Do cupcakes need to be refrigerated? It depends what is in the icing (frosting). In general cakes are better not refrigerated, but if you have used milk, butter or cream cheese in the topping, then they should go into the refrigerator, unless you have a very cool kitchen.

How do you make cupcakes rise perfectly? ›

If you have a conventional oven then it may be running a little hot and you may prefer to bake the cupcakes at 180c/350F for 20 to 25 minutes instead. This should help them to rise more evenly.

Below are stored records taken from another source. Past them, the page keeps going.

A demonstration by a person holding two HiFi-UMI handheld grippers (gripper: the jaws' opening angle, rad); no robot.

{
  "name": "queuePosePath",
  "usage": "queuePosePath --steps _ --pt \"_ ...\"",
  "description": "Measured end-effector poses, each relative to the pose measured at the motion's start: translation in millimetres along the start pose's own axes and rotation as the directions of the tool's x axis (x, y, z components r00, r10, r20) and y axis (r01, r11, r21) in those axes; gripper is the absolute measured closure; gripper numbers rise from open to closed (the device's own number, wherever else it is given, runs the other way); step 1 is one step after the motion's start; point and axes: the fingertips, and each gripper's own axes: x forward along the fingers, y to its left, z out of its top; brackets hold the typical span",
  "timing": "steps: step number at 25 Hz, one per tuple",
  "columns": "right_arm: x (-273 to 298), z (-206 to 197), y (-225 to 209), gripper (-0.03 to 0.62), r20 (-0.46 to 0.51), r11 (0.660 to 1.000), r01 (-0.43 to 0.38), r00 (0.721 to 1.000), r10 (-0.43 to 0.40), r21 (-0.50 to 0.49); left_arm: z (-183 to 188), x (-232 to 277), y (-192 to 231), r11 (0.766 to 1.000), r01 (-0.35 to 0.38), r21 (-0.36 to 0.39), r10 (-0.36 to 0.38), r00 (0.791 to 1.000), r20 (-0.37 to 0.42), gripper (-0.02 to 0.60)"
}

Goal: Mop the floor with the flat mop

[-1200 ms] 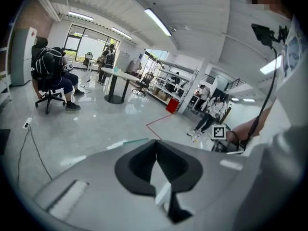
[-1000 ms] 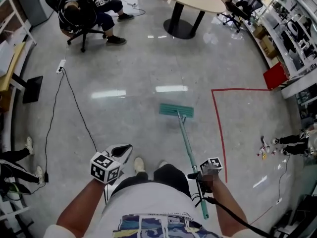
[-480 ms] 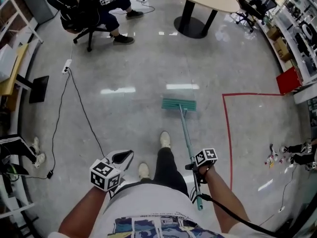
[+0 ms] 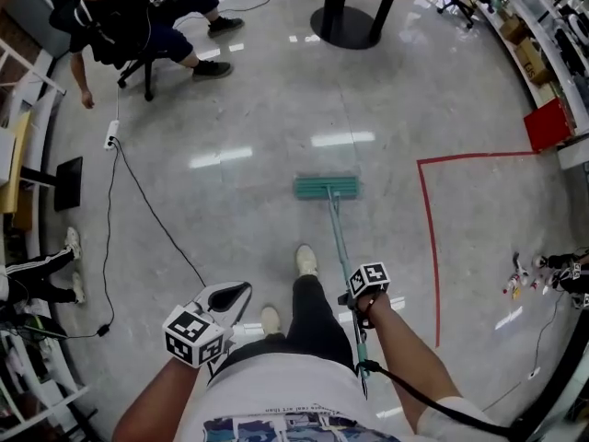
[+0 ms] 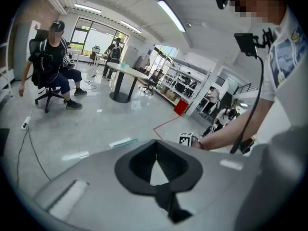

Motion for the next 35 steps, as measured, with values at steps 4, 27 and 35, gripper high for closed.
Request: queuePosePath --steps 4,27,35 --pt "2.1 12.0 -9.1 0.484 -0.023 1.0 0.005 1.0 -0.004 0.01 16.1 11.4 1.4 1.0 -0.001 -0.002 0.001 1.0 -0.014 0.577" --pt "-13.5 96.1 -17.6 0.505 -0.036 0.999 0.049 0.998 -0.048 0.021 43.6 43.1 8.0 0.998 -0.028 -0.053 0.026 0.999 -0.035 0.577" --pt "-26.6 158.2 -15.5 0.503 -0.034 0.999 0.053 0.998 -0.054 -0.008 68.1 57.6 13.4 0.995 -0.057 -0.082 0.057 0.998 0.003 0.577"
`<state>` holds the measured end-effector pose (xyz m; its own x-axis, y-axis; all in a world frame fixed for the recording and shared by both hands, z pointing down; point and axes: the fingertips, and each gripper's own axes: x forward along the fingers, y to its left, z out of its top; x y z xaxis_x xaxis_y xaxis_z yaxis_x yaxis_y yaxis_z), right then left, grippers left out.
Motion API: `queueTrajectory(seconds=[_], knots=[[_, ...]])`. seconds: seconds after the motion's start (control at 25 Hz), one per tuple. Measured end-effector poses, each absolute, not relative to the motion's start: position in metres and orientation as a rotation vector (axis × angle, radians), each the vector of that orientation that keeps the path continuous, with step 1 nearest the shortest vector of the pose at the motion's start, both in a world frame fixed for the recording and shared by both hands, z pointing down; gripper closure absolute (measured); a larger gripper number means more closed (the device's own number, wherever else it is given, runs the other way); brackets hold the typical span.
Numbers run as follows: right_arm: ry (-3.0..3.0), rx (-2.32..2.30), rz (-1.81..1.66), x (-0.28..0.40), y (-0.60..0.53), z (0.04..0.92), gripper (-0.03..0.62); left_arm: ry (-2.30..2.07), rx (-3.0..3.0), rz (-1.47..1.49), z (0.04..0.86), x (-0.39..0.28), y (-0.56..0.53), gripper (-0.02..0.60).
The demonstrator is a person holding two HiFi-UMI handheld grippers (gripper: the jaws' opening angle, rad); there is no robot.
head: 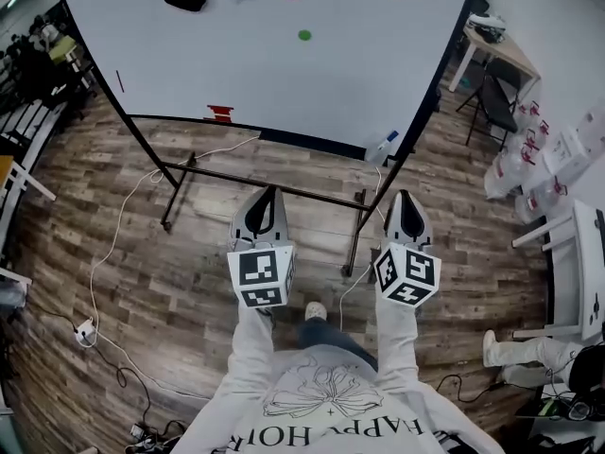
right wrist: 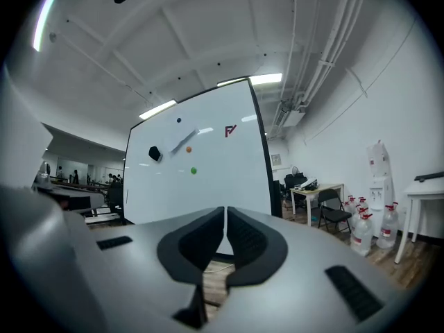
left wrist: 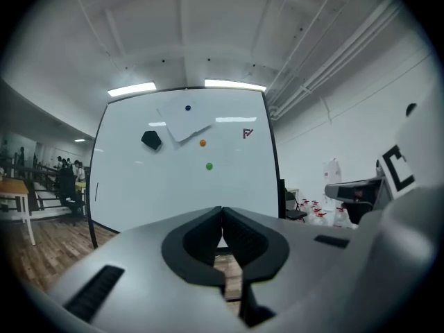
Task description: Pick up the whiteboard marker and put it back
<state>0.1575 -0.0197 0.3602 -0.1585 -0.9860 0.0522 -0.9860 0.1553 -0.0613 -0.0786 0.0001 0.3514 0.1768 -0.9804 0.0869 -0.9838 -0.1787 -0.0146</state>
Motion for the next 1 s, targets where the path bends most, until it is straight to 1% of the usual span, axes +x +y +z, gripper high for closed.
queueTrajectory(seconds=[0.24,0.68,0.72,0.84,1.0], knots=[[2.405,-2.027,-0.151,0.18,-0.092,0.365,0.6,-2.005,2.334,0.114,0.354,-0.06,-0.067,0.575],[2.376,-2.072,-0.333,0.197,-0.164,0.408,0.594,-1.932,2.302,0.201,0.39,-0.045,-0.144,0.575],[2.373,-2.082,-0.342,0.198,-0.171,0.411,0.588,-1.924,2.304,0.206,0.392,-0.044,-0.152,0.575],[2.373,-2.112,-0.371,0.197,-0.192,0.42,0.542,-1.896,2.326,0.191,0.393,-0.044,-0.178,0.575],[2.344,-2.163,-0.403,0.198,-0.22,0.43,0.515,-1.848,2.368,0.2,0.395,-0.041,-0.211,0.575]])
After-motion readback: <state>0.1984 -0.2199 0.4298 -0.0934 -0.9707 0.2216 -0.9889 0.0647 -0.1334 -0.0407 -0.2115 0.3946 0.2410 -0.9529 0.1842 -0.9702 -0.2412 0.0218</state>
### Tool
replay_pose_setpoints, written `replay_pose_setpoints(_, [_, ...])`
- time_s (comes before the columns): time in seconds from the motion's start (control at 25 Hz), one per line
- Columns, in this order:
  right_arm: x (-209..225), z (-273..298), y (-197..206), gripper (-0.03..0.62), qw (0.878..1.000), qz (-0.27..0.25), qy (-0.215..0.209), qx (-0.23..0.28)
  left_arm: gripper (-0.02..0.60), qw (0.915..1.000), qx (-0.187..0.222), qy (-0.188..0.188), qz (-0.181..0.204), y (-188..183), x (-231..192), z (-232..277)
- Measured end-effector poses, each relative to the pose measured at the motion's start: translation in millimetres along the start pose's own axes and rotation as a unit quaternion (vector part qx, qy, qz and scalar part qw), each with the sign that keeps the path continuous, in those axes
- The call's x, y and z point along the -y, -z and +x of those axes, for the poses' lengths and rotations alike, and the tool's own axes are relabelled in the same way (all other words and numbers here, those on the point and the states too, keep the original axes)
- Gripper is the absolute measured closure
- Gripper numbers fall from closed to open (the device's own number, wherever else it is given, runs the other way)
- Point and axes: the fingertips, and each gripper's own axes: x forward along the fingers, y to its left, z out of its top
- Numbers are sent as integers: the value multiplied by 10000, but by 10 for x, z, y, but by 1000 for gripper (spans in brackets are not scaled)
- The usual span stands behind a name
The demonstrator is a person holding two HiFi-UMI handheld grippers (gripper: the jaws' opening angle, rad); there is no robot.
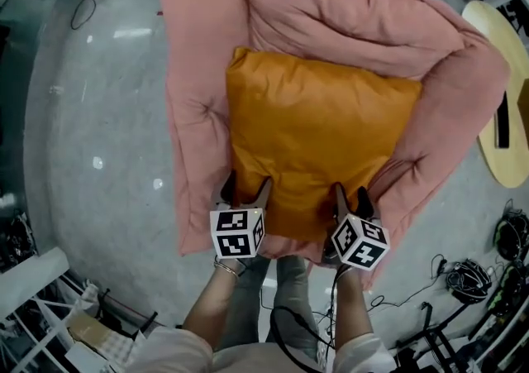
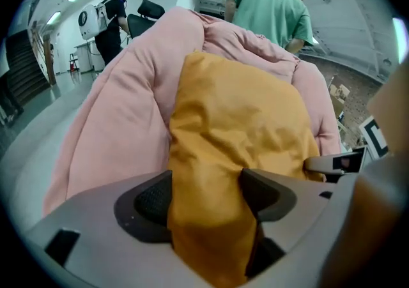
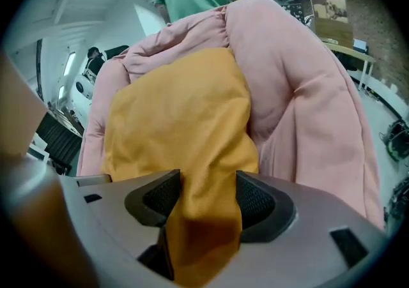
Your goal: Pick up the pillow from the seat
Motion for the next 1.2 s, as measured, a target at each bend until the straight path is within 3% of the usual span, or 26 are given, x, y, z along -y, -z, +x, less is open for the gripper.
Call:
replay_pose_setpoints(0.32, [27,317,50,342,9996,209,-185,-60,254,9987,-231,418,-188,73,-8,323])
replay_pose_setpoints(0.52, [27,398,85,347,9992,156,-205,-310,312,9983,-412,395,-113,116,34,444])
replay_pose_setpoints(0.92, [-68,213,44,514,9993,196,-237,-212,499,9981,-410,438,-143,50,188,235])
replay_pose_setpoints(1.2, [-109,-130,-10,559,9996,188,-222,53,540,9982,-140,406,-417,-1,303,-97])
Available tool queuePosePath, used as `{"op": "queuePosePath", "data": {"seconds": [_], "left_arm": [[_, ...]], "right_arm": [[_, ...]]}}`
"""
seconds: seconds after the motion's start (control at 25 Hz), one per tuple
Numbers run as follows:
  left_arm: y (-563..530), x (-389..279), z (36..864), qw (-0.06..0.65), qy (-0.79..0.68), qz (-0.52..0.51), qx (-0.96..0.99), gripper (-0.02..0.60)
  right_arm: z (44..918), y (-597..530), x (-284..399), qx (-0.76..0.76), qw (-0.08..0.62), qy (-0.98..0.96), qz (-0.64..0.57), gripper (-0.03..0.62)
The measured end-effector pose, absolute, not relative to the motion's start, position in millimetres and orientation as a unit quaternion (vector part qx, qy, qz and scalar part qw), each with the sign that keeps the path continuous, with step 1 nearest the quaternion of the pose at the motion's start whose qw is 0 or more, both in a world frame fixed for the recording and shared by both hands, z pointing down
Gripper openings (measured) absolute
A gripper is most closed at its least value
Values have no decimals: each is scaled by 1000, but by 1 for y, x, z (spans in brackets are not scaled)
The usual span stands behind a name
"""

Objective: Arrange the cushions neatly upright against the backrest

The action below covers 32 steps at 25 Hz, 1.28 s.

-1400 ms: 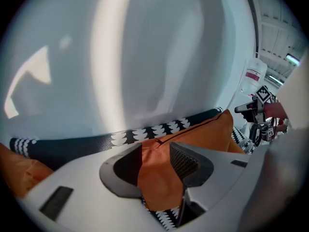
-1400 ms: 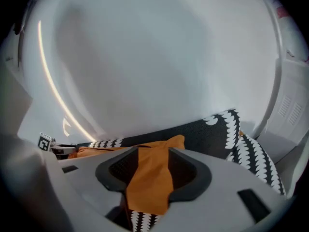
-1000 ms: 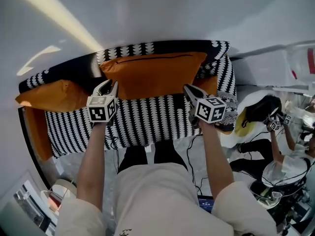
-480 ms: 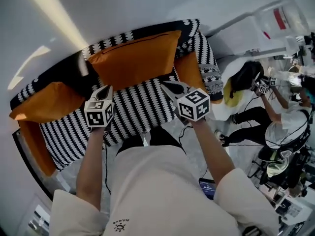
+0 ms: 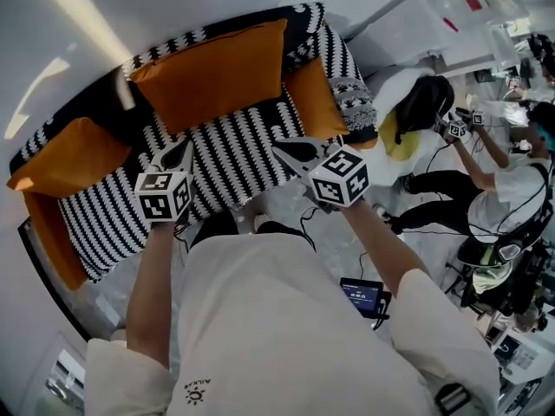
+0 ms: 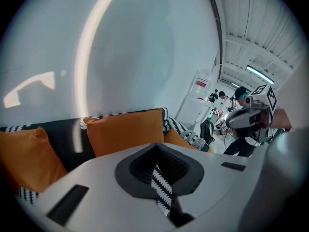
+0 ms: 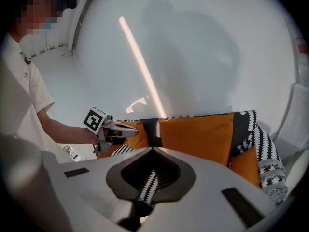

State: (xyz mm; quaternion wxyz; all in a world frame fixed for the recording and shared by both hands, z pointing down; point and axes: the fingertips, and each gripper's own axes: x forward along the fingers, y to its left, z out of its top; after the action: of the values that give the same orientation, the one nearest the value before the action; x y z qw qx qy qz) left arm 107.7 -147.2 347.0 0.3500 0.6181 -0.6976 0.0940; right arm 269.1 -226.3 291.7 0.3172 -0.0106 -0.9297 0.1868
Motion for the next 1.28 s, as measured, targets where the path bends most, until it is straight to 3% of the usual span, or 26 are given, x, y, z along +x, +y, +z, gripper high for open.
{"op": "queuePosePath", "data": {"seconds": [0.28,0.6,0.84,1.28], "left_arm": [[-110,216,337,346,-731,98,580,18],[-36,291,315,349,-767,84,532,18],[16,272,292,328,-806,60,490,18],[93,238,274,319,-823,32,469,18]], "right_arm": [[287,-197,366,-44,285,-940,183,23],[265,-148,404,-98,243,-953,155,23],[235,-114,384,-108,196,-962,157,21],[212,-70,363,-79,179,-965,176,21]]}}
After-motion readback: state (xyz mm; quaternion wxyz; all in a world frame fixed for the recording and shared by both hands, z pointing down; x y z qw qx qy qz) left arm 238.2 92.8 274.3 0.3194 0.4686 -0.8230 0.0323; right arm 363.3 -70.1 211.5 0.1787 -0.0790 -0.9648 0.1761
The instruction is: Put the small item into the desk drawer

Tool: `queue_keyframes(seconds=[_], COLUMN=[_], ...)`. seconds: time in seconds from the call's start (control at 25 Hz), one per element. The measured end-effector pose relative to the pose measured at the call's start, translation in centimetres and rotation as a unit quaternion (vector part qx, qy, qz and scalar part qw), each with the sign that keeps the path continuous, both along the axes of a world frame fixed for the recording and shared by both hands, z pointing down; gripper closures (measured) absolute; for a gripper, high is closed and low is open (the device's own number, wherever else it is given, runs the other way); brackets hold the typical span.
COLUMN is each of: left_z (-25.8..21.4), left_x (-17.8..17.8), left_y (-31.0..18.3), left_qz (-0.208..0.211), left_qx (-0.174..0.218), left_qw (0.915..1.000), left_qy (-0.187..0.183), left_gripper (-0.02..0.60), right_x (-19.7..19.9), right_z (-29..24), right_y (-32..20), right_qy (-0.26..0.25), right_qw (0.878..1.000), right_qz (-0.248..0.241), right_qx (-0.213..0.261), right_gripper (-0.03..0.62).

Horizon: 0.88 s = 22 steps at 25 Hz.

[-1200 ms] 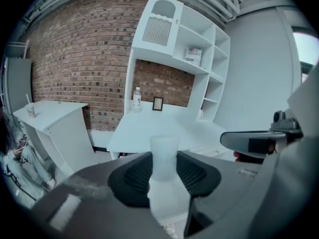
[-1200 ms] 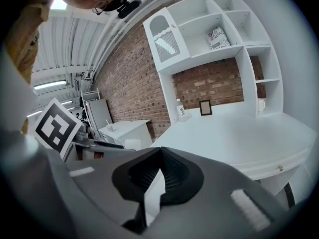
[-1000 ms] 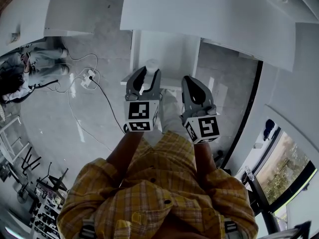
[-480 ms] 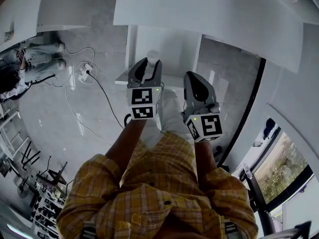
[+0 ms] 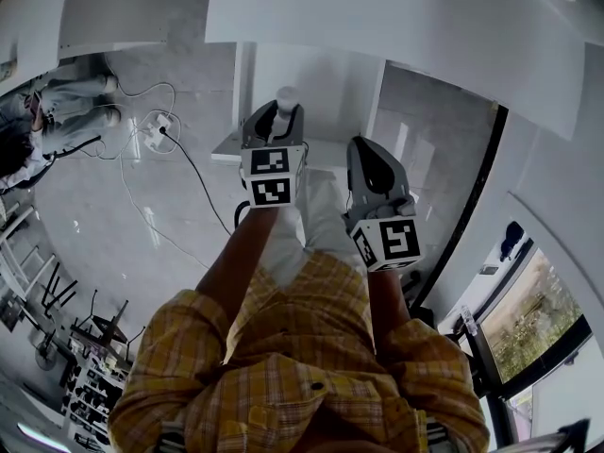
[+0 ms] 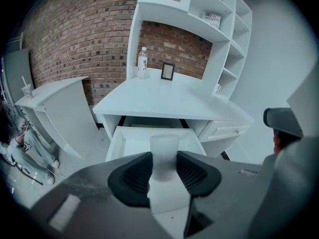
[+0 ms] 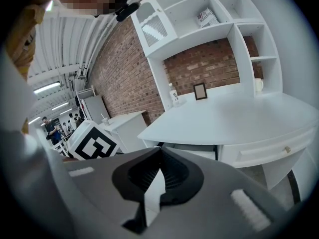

Is cheesecake supposed to be jiggly when it comes out the oven? ›

You want the outer 2-3 inches of the cheesecake to look more set and less jiggly, and in the center to be the party that's jiggly. It should wobble a bit, but not too much. If it looks liquid-y still and has kind of a sloshy wiggle, it's not done it. If it's just set and still jiggly, it should be good.

How long to leave cheesecake in oven after baking? ›

Turning off the oven, opening the door, and leaving your cheesecake to cool gradually will ensure that you achieve a creamy, rich result. An hour should be sufficient, but this is only for electric ovens. With a gas oven, this method may result in the cheesecake becoming over-baked.

Will cheesecake set after baking? ›

Once the cheesecake has cooled to room temperature, place it in the refrigerator and let it cool for at least 4 hours before serving. This will help it set and become even creamier.